■ Required work ■
When a line in the material contains the word "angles", copy it.

■ Given data ■
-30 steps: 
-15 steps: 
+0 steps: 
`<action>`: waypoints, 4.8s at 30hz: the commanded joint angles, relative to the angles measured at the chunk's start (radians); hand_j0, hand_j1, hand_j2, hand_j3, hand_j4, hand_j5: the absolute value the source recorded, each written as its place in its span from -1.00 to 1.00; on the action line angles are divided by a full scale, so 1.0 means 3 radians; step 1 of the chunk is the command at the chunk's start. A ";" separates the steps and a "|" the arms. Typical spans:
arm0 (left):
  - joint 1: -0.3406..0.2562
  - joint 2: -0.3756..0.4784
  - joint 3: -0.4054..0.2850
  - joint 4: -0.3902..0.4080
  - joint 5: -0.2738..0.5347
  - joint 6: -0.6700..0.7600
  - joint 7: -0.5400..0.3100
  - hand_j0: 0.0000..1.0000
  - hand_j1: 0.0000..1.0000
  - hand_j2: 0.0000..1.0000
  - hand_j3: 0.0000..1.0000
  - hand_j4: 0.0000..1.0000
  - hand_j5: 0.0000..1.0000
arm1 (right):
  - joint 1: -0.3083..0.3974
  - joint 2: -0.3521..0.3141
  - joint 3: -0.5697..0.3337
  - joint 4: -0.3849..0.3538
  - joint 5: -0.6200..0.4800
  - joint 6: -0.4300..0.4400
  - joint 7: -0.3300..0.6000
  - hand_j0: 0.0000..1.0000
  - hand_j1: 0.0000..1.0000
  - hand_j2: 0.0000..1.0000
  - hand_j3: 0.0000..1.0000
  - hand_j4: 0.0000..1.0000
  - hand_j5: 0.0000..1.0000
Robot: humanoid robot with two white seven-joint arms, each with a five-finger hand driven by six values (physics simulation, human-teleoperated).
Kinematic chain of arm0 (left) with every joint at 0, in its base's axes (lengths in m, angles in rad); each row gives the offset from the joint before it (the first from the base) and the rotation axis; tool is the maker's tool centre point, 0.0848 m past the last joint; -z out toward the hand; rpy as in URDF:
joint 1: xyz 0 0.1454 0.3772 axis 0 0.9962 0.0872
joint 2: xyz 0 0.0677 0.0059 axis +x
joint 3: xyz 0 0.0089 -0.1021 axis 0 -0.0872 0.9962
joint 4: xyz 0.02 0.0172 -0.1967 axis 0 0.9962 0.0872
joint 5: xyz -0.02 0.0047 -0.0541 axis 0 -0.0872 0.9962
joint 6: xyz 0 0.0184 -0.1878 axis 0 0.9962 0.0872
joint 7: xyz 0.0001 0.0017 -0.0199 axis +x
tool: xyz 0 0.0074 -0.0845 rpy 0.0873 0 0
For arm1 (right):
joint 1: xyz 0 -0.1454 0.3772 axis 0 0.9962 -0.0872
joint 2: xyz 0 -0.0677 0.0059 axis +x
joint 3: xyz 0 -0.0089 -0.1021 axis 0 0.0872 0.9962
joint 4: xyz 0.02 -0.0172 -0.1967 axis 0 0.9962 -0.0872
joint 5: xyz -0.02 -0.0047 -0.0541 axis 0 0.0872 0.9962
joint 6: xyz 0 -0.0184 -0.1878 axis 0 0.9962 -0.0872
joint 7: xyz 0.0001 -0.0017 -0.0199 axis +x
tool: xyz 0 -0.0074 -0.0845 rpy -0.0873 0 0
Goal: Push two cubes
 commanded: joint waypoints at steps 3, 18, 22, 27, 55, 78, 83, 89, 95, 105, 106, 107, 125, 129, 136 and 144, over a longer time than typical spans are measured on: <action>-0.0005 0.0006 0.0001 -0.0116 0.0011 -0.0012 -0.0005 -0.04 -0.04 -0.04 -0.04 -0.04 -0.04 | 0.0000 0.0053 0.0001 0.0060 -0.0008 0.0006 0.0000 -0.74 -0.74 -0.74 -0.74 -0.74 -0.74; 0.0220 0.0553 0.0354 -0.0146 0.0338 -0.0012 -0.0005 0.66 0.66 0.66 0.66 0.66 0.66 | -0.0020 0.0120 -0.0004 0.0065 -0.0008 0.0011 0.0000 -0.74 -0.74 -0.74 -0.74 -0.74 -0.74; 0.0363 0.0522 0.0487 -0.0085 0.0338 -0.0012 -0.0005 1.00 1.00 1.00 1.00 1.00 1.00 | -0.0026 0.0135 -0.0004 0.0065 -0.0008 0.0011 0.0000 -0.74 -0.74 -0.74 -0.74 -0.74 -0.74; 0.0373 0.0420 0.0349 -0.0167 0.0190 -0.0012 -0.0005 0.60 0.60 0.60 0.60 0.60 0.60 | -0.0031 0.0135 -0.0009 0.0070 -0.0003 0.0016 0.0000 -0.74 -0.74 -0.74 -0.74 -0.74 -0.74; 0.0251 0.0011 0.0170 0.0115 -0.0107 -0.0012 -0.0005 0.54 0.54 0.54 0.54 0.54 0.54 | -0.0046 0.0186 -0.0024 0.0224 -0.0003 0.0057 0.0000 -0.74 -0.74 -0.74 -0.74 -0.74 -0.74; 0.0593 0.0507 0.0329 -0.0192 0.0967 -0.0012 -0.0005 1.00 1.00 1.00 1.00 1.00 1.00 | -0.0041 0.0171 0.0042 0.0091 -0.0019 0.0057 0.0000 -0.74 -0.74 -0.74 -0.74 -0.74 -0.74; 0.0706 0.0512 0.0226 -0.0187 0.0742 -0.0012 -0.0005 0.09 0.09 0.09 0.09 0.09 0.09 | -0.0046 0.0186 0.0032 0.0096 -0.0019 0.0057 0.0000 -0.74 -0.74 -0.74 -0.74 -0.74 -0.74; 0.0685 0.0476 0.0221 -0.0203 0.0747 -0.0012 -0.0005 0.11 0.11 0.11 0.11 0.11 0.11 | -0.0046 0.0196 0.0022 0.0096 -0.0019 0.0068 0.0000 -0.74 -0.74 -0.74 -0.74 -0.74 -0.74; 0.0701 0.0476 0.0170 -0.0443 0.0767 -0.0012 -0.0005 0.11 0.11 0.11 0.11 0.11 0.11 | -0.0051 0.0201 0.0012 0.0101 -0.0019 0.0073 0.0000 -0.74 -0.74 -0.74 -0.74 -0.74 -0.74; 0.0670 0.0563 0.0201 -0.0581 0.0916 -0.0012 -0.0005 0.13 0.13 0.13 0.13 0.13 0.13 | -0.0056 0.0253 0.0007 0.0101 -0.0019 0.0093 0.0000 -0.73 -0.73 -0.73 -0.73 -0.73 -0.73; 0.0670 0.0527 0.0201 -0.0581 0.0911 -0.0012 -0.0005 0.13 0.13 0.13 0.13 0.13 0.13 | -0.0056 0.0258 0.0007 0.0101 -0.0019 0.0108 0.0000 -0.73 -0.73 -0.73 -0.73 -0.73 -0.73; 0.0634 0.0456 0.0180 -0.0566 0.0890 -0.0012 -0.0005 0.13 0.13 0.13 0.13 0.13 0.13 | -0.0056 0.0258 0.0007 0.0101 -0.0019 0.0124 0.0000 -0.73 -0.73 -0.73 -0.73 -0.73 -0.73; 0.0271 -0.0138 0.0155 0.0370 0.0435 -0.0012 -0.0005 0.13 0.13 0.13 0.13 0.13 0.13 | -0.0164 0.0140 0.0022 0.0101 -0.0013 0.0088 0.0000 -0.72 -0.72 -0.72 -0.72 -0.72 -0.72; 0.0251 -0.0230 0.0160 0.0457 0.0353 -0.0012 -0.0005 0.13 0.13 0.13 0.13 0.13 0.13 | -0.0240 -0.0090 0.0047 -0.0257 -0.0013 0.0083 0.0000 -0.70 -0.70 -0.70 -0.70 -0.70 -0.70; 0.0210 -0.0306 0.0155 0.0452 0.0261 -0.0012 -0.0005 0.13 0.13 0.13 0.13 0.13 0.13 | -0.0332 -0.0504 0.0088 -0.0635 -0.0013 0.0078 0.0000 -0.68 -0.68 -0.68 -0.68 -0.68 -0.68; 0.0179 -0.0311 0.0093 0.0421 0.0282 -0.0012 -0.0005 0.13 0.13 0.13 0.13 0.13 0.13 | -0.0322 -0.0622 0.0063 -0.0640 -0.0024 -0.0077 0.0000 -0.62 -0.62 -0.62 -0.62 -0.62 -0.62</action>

■ Exercise output ■
`<action>`: waypoints, 4.8s at 30hz: the commanded joint angles, relative to the angles measured at the chunk's start (radians); hand_j0, hand_j1, hand_j2, hand_j3, hand_j4, hand_j5: the absolute value the source recorded, each written as its place in its span from -1.00 to 1.00; on the action line angles are divided by a full scale, so 1.0 means 3 radians; step 1 of the chunk is the command at the chunk's start. A ";" separates the steps and a "|" the arms. Typical spans:
Kinematic chain of arm0 (left) with every joint at 0, in its base's axes (lengths in m, angles in rad); each row gives the offset from the joint before it (the first from the base) and the rotation axis; tool is the maker's tool centre point, 0.0848 m past the last joint; -z out toward the hand; rpy as in URDF:

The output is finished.